2012 est une année pair. C’est connu et démontré scientifiquement : le puceron du soya frappe plus fort les années impaires, aux États-Unis comme au Canada. Donc pas de soucis cette année.

L’an dernier, le puceron du soya a semblé vouloir faire mentir la règle des années paires et impaires. Nous étions en 2011 et le puceron s’est fait plutôt discret. Cette année, le puceron du soya est présent en très faible densité dans les champs du Québec, ce qui tend plutôt à confirmer la règle.

Le rapport du Réseau d’avertissements phytosanitaires (RAP) du 13 juillet (document PDF) faisait état de très faibles populations de cet insecte la semaine dernière au Québec, avec une moyenne provinciale de 1,2 puceron par plant. De plus, les insectes prédateurs et parasitoïdes sont déjà bien présents dans plusieurs champs de soya.

Dans 66 % des 107 champs dépistés, aucun puceron n’a été observé. Le champ le plus infesté avait une population de 20 pucerons par plant.

Les experts du RAP estiment qu’actuellement, la situation est comparable à celles des années 2008 et 2010, quand les populations sont demeurées sous le seuil d’alerte durant toute la saison.

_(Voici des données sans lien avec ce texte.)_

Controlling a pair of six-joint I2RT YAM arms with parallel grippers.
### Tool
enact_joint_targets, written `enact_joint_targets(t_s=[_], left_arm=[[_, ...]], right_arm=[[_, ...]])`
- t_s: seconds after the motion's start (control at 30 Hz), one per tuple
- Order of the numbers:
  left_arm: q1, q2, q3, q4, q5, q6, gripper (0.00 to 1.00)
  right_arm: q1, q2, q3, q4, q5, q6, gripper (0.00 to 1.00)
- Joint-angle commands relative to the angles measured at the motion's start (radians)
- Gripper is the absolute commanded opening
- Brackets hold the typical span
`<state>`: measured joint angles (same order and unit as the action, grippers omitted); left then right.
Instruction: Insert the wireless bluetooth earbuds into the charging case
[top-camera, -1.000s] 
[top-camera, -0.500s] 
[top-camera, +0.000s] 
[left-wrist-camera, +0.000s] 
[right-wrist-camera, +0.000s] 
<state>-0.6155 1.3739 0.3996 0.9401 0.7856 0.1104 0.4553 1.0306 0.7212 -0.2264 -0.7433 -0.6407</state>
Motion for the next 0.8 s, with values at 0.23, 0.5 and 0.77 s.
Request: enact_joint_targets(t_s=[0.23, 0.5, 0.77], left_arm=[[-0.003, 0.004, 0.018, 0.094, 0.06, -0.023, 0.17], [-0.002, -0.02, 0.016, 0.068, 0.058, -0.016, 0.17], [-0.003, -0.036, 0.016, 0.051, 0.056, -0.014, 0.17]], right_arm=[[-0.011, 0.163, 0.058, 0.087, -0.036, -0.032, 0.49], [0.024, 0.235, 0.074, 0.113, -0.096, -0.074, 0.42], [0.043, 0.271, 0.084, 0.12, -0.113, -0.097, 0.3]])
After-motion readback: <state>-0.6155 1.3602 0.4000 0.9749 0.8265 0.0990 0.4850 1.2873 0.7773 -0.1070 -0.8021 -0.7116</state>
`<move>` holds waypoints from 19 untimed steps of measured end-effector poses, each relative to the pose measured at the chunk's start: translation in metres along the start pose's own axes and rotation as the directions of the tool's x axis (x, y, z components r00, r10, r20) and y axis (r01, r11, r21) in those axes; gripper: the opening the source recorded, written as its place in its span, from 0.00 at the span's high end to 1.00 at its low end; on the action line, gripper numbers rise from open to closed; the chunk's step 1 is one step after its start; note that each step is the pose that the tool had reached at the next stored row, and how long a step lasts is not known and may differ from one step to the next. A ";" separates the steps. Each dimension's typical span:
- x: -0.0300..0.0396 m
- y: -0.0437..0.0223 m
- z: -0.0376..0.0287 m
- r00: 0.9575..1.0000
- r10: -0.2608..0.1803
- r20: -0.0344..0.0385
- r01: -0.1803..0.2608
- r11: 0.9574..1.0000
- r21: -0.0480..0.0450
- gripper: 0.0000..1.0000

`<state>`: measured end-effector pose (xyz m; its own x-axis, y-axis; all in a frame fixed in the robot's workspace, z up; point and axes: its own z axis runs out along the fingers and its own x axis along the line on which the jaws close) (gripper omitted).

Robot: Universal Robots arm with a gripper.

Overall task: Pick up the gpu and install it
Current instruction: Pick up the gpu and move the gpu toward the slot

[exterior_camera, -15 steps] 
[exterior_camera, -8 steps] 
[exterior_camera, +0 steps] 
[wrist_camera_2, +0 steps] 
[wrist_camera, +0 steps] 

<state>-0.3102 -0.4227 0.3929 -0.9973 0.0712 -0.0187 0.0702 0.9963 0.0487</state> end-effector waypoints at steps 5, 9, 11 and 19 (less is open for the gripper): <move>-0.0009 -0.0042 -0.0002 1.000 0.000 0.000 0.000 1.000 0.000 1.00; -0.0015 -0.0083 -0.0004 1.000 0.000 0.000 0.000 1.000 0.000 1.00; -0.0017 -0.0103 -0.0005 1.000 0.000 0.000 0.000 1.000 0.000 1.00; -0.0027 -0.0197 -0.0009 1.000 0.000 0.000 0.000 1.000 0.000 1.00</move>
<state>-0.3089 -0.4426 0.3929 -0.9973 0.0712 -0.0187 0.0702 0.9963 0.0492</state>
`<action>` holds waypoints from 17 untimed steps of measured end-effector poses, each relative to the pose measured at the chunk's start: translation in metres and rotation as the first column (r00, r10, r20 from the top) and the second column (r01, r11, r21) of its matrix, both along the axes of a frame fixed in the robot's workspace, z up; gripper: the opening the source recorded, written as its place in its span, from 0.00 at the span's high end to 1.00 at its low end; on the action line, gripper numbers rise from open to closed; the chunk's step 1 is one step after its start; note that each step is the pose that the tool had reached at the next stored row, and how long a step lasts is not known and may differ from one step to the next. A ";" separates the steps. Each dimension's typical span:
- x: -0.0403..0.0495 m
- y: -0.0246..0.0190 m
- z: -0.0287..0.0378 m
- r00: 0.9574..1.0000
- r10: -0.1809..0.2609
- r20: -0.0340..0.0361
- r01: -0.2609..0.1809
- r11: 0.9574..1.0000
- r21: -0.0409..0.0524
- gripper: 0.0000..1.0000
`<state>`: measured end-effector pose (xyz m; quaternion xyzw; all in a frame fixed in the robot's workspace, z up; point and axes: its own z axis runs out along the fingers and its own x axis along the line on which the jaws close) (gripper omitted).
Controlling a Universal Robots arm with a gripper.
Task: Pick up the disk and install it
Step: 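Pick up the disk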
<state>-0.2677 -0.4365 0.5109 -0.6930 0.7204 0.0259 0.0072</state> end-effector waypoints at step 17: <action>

En Ontario, le Crop Report du 11 juillet ne fait pas état de problèmes reliés au puceron du soya. Cependant, l’application mobile Aphid Advisor aurait déjà formulé quelques recommandations de pulvérisation pour cet insecte.

Selon l’agronome du ministère de l’Agriculture, Albert Tenuta, le nématode à kyste du soya et le rhizoctone commun (Rhizoctonia solani) semblent plus communs cette année.